▶ **Exercise objective**: What you return should match the records below exactly.

━━━ Supplied information

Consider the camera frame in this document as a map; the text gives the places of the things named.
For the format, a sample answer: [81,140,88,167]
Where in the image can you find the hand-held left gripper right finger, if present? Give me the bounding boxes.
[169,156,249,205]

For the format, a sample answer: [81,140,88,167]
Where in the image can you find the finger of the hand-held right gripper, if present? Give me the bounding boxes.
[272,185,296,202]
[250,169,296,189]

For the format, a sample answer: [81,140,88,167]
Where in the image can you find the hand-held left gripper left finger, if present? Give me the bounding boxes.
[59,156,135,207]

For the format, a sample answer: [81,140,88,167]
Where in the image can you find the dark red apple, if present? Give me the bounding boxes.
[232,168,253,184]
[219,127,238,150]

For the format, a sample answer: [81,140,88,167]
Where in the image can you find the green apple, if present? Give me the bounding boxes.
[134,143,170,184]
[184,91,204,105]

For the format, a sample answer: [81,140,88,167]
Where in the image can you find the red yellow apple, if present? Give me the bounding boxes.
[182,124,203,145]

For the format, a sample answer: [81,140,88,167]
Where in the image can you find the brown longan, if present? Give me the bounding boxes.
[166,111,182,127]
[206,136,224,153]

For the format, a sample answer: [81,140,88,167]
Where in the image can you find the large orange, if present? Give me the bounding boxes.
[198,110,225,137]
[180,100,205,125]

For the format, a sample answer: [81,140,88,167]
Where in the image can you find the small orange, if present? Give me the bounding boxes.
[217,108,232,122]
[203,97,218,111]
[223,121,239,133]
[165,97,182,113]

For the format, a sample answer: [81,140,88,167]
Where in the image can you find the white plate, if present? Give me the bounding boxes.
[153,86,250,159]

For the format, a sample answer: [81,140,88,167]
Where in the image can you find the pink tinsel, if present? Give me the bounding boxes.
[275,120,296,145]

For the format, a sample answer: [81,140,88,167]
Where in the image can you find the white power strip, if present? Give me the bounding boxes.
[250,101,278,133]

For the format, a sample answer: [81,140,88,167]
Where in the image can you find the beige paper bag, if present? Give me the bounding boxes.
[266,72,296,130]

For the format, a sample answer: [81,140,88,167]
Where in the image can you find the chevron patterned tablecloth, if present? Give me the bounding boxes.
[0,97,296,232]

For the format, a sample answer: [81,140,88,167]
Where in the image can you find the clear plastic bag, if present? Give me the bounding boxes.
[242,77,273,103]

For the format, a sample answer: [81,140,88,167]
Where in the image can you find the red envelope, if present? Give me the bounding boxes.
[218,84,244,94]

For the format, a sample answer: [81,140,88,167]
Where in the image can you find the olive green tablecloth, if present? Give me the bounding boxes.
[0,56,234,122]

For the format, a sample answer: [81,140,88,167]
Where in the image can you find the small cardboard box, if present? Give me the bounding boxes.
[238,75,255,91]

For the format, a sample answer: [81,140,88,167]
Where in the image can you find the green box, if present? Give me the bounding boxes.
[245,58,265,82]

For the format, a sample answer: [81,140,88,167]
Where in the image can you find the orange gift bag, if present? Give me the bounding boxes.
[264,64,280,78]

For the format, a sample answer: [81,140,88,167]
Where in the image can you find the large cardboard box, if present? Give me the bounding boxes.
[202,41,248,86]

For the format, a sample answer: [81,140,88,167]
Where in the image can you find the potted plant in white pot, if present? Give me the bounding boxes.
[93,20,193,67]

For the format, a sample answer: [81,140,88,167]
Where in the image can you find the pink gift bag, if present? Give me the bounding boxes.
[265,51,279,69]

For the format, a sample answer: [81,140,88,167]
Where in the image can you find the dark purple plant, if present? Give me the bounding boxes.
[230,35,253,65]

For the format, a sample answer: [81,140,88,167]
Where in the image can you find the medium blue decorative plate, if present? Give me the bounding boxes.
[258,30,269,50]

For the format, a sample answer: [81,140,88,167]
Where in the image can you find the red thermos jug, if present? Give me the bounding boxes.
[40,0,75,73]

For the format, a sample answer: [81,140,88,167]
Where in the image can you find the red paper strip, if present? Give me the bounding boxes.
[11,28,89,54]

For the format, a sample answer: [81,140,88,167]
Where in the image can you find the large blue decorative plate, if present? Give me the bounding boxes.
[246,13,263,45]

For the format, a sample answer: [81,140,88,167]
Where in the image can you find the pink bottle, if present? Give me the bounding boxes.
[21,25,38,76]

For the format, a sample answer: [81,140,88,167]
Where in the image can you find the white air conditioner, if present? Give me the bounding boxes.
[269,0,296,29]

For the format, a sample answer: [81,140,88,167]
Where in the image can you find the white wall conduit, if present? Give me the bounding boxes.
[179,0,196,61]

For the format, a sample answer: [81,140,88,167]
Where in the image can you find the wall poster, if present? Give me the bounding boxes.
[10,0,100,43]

━━━━━━

▶ **Final answer**:
Consider the camera frame in this document as a map; the text gives the places of the things named.
For the format, a sample answer: [81,140,88,167]
Where in the image can you find the hand-held left gripper right finger, if present? Give me the bounding boxes.
[169,156,249,205]

For the format, a sample answer: [81,140,88,167]
Where in the image can you find the finger of the hand-held right gripper, if present? Give me the bounding boxes.
[272,185,296,202]
[250,169,296,189]

For the format, a sample answer: [81,140,88,167]
Where in the image can you find the hand-held left gripper left finger, if present? Give me the bounding boxes.
[59,156,135,207]

For the format, a sample answer: [81,140,88,167]
Where in the image can you find the dark red apple, if present? Give me the bounding boxes.
[232,168,253,184]
[219,127,238,150]

For the format, a sample answer: [81,140,88,167]
Where in the image can you find the green apple, if present? Give me the bounding boxes.
[134,143,170,184]
[184,91,204,105]

For the format, a sample answer: [81,140,88,167]
Where in the image can you find the red yellow apple, if present? Give me the bounding boxes.
[182,124,203,145]

For the format, a sample answer: [81,140,88,167]
Where in the image can you find the brown longan, if present? Give me the bounding boxes.
[166,111,182,127]
[206,136,224,153]

For the format, a sample answer: [81,140,88,167]
Where in the image can you find the large orange, if present? Give me the bounding boxes.
[198,110,225,137]
[180,100,205,125]

For the format, a sample answer: [81,140,88,167]
Where in the image can you find the small orange, if present? Give me the bounding boxes.
[217,108,232,122]
[203,97,218,111]
[223,121,239,133]
[165,97,182,113]

For the format, a sample answer: [81,140,88,167]
Where in the image can you find the white plate, if present? Give me the bounding boxes.
[153,86,250,159]

For the format, a sample answer: [81,140,88,167]
Where in the image can you find the pink tinsel, if present? Give me the bounding boxes.
[275,120,296,145]

For the format, a sample answer: [81,140,88,167]
Where in the image can you find the white power strip, if present? Give me the bounding boxes.
[250,101,278,133]

For the format, a sample answer: [81,140,88,167]
Where in the image can you find the beige paper bag, if present? Give me the bounding boxes.
[266,72,296,130]

For the format, a sample answer: [81,140,88,167]
Where in the image can you find the chevron patterned tablecloth, if present? Give me the bounding boxes.
[0,97,296,232]

For the format, a sample answer: [81,140,88,167]
Where in the image can you find the clear plastic bag, if present? Give me the bounding boxes.
[242,77,273,103]

For the format, a sample answer: [81,140,88,167]
Where in the image can you find the red envelope, if present? Give me the bounding boxes.
[218,84,244,94]

For the format, a sample answer: [81,140,88,167]
Where in the image can you find the olive green tablecloth, if present? Give me the bounding boxes.
[0,56,234,122]

For the format, a sample answer: [81,140,88,167]
Where in the image can you find the small cardboard box, if present? Give me the bounding boxes.
[238,75,255,91]

For the format, a sample answer: [81,140,88,167]
Where in the image can you find the green box, if present? Give me the bounding boxes.
[245,58,265,82]

For the format, a sample answer: [81,140,88,167]
Where in the image can you find the orange gift bag, if present? Give me the bounding boxes.
[264,64,280,78]

For the format, a sample answer: [81,140,88,167]
Where in the image can you find the large cardboard box, if present? Give me the bounding boxes.
[202,41,248,86]

For the format, a sample answer: [81,140,88,167]
Where in the image can you find the potted plant in white pot, if present? Give me the bounding boxes.
[93,20,193,67]

For the format, a sample answer: [81,140,88,167]
Where in the image can you find the pink gift bag, if present? Give me the bounding boxes.
[265,51,279,69]

For the format, a sample answer: [81,140,88,167]
Where in the image can you find the dark purple plant, if present? Give me the bounding boxes.
[230,35,253,65]

For the format, a sample answer: [81,140,88,167]
Where in the image can you find the medium blue decorative plate, if present? Give me the bounding boxes.
[258,30,269,50]

For the format, a sample answer: [81,140,88,167]
Where in the image can you find the red thermos jug, if present? Give me the bounding boxes.
[40,0,75,73]

For the format, a sample answer: [81,140,88,167]
Where in the image can you find the red paper strip, if present? Give me the bounding boxes.
[11,28,89,54]

For the format, a sample answer: [81,140,88,167]
Where in the image can you find the large blue decorative plate, if present? Give me the bounding boxes.
[246,13,263,45]

For the format, a sample answer: [81,140,88,167]
Where in the image can you find the pink bottle, if present? Give me the bounding boxes.
[21,25,38,76]

For the format, a sample answer: [81,140,88,167]
Where in the image can you find the white air conditioner, if present? Give me the bounding boxes.
[269,0,296,29]

For the format, a sample answer: [81,140,88,167]
Where in the image can you find the white wall conduit, if present? Give me the bounding boxes.
[179,0,196,61]

For the format, a sample answer: [81,140,88,167]
Where in the image can you find the wall poster, if present? Give me the bounding boxes.
[10,0,100,43]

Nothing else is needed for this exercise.